Зофья Моравская об Антонии Марыльском
С 1930 года Зофья Моравская (род. 1904) связана с центром для незрячих в Лясках, где она занималась финансами и сбором пожертвований. Специально для читателей «Новой Польши» З.Моравская поделилась с Петром Мицнером своими воспоминаниями об Антонии Марыльском:
Это было в 1922 году. Антоний Марыльский изучал тогда философию в Варшавском университете у профессора Тадеуша Котарбинского. Находясь в постоянных поисках смысла жизни, он чувствовал неудовлетворенность тем, что давал ему Котарбинский. Знакомая студентка рассказала ему о реколлекциях [духовные практики у католиков, напоминающие говение у православных], которые проводил отец Владислав Корнилович. Сначала Антонию не хотелось туда идти, но девушка была славная, они дружили, и он решил составить ей компанию. Отец Корнилович не обладал какими-то выдающимися ораторскими способностями, часто уставал и тогда говорил медленно, с трудом. Поэтому не в красноречии его было дело, а в том, что на Марыльского снизошла благодать веры в присутствие Христа в Святом Причастии. Это изменило всю его жизнь. Позже, когда он исповедался у отца Корниловича, тот сказал ему, что просил матушку Эльжбету Чацкую молиться о его обращении.
Матушка Чацкая лежала в больнице после операции раковой опухоли. Он отправился ее навестить. Она излучала доброту – на Марыльского произвело огромное впечатление, что несмотря на свои страдания она приняла такое горячее участие в другом человеке. Матушка сообщила ему, что получила участок земли в Лясках, где скоро должно начаться строительство.
– Я мог бы приехать на несколько недель, помочь, – предложил он.
Приехал да так и остался там на пятьдесят лет. Он занимался всем. Именно он строил Ляски, вел хозяйство, следил за работой воспитателей.
Домик, в котором я живу, как раз принадлежал ему.

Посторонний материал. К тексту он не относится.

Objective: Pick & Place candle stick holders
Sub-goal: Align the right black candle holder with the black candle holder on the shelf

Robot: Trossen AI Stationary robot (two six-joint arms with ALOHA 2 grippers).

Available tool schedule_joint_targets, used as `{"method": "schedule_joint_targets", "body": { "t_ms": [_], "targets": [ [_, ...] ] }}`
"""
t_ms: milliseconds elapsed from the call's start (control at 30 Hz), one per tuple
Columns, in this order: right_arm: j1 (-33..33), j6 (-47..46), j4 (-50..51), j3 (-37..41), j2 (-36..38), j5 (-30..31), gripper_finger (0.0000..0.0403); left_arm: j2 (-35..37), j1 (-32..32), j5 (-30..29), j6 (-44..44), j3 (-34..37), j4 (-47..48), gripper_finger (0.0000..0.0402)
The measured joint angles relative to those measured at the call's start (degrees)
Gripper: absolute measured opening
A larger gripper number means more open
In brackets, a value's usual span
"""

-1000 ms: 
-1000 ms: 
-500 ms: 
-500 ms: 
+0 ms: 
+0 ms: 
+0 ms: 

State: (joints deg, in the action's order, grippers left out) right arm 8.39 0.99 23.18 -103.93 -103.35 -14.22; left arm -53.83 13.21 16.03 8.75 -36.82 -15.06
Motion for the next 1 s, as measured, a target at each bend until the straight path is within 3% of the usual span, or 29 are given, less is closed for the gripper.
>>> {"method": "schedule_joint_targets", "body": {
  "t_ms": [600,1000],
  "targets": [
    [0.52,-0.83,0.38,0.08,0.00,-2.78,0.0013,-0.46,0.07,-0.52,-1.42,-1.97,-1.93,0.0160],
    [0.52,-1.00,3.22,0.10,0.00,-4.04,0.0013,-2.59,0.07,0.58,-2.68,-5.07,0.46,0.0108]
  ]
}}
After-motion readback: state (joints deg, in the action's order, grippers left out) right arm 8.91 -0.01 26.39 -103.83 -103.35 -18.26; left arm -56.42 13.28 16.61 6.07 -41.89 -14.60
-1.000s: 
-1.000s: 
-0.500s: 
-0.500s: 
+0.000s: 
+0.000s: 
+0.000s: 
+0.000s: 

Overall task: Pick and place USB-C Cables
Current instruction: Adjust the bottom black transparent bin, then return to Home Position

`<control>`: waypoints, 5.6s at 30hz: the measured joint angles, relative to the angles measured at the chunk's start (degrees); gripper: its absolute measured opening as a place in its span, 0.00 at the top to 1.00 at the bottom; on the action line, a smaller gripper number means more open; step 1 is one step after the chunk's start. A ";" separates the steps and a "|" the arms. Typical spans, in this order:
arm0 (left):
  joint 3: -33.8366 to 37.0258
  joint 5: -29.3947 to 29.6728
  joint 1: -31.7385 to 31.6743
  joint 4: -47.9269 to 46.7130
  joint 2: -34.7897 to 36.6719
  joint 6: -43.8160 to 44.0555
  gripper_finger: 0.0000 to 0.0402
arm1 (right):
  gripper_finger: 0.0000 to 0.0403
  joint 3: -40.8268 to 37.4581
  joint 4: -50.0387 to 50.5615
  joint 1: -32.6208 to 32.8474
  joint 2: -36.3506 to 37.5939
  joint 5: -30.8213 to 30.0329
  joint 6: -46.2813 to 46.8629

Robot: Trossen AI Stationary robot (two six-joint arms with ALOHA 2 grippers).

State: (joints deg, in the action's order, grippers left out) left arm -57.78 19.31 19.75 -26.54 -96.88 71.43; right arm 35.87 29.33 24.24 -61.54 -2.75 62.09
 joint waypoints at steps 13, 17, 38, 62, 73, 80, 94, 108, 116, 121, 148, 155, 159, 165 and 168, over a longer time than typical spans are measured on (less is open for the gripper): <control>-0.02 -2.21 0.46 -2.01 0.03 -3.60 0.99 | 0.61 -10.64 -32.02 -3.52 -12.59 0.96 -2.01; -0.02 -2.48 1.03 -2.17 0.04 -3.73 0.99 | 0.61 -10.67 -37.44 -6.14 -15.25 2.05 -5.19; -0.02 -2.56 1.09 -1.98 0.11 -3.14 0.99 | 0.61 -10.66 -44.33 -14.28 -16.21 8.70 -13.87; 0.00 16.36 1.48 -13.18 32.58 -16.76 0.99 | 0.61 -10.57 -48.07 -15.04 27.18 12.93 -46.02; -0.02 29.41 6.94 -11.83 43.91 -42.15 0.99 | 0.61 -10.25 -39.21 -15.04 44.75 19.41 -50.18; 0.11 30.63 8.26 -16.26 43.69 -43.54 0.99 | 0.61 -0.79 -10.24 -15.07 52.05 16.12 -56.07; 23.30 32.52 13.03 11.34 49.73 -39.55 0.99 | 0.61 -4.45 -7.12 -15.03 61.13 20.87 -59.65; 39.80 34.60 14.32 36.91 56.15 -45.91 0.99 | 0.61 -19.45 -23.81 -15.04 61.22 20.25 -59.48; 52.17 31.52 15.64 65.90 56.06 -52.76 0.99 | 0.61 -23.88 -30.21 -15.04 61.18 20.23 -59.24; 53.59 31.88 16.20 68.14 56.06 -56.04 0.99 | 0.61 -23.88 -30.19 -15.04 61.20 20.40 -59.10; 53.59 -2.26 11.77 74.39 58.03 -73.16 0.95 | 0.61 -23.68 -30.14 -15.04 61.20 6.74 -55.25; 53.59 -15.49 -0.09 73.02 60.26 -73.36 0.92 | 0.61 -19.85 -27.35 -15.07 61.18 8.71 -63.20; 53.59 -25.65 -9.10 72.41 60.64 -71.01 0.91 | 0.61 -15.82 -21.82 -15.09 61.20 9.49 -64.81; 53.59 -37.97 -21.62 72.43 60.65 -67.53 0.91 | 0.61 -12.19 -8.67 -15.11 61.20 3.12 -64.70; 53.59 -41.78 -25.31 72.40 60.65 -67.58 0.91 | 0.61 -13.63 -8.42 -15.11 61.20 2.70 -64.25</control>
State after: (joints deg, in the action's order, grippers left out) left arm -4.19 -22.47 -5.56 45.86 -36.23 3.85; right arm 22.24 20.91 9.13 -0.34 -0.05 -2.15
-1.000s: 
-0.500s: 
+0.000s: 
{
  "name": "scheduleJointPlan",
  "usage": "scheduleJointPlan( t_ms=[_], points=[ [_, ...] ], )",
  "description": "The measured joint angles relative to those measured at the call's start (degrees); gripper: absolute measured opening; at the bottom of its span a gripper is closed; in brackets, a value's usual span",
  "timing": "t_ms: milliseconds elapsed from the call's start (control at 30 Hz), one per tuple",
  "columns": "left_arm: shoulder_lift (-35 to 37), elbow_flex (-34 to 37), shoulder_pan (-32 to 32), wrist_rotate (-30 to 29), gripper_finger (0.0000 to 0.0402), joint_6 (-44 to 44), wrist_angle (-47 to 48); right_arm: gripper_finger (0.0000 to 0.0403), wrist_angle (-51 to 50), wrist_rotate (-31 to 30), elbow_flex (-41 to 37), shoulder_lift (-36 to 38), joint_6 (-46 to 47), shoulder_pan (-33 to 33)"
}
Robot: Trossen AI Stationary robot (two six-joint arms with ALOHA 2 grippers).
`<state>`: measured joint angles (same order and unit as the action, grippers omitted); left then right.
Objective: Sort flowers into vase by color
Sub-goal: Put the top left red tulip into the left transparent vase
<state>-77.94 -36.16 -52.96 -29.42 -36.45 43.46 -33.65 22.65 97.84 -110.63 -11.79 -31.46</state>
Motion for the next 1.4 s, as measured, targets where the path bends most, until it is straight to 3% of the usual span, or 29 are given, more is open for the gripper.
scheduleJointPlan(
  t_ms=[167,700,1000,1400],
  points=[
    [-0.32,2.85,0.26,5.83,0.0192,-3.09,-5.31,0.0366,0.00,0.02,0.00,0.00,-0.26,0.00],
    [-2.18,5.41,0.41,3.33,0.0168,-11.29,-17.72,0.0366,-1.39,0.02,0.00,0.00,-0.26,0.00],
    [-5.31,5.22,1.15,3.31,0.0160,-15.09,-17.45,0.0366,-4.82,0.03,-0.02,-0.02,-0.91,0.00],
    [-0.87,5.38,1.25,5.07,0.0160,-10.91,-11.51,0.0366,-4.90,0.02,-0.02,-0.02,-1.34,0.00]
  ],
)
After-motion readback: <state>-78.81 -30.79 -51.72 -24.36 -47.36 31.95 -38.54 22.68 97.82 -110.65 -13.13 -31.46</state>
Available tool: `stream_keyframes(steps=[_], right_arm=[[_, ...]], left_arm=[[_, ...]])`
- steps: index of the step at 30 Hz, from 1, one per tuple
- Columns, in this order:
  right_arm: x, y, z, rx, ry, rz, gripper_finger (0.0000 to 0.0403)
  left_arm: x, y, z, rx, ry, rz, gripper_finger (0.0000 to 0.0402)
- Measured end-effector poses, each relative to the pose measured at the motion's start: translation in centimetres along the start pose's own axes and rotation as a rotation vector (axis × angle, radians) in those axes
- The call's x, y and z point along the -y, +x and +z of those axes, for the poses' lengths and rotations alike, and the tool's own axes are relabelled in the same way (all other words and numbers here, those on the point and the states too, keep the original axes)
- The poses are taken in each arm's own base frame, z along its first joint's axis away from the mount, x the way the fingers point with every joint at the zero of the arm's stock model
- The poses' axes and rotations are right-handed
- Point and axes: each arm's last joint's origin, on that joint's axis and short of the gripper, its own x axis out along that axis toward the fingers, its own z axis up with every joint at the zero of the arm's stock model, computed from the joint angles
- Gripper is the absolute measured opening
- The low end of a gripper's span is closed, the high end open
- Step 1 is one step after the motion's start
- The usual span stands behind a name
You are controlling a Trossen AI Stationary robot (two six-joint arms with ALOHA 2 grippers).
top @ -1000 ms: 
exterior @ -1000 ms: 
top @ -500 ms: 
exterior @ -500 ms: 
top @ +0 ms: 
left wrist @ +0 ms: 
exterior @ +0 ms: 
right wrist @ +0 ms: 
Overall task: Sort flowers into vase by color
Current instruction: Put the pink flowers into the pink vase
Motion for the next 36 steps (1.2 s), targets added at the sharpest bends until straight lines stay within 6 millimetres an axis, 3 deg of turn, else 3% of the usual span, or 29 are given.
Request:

Он очень любил гостей, особенно молодых, они часто вместе что-нибудь читали и обсуждали. Иногда он выступал с докладами на ежемесячных встречах, которые мы устраивали для своих добровольных помощников, работавших с незрячими в Кракове, Вильне, Познани. И говорил он с ними не о проблемах тифлологии, а о страдании. Марыльский читал много книг, в том числе по философии. Но я тяжелые минуты неизменно обращался к одной единственной – это была «Война и мир» Толстого.
Записано 20 апреля 2006. Записал Петр Мицнер.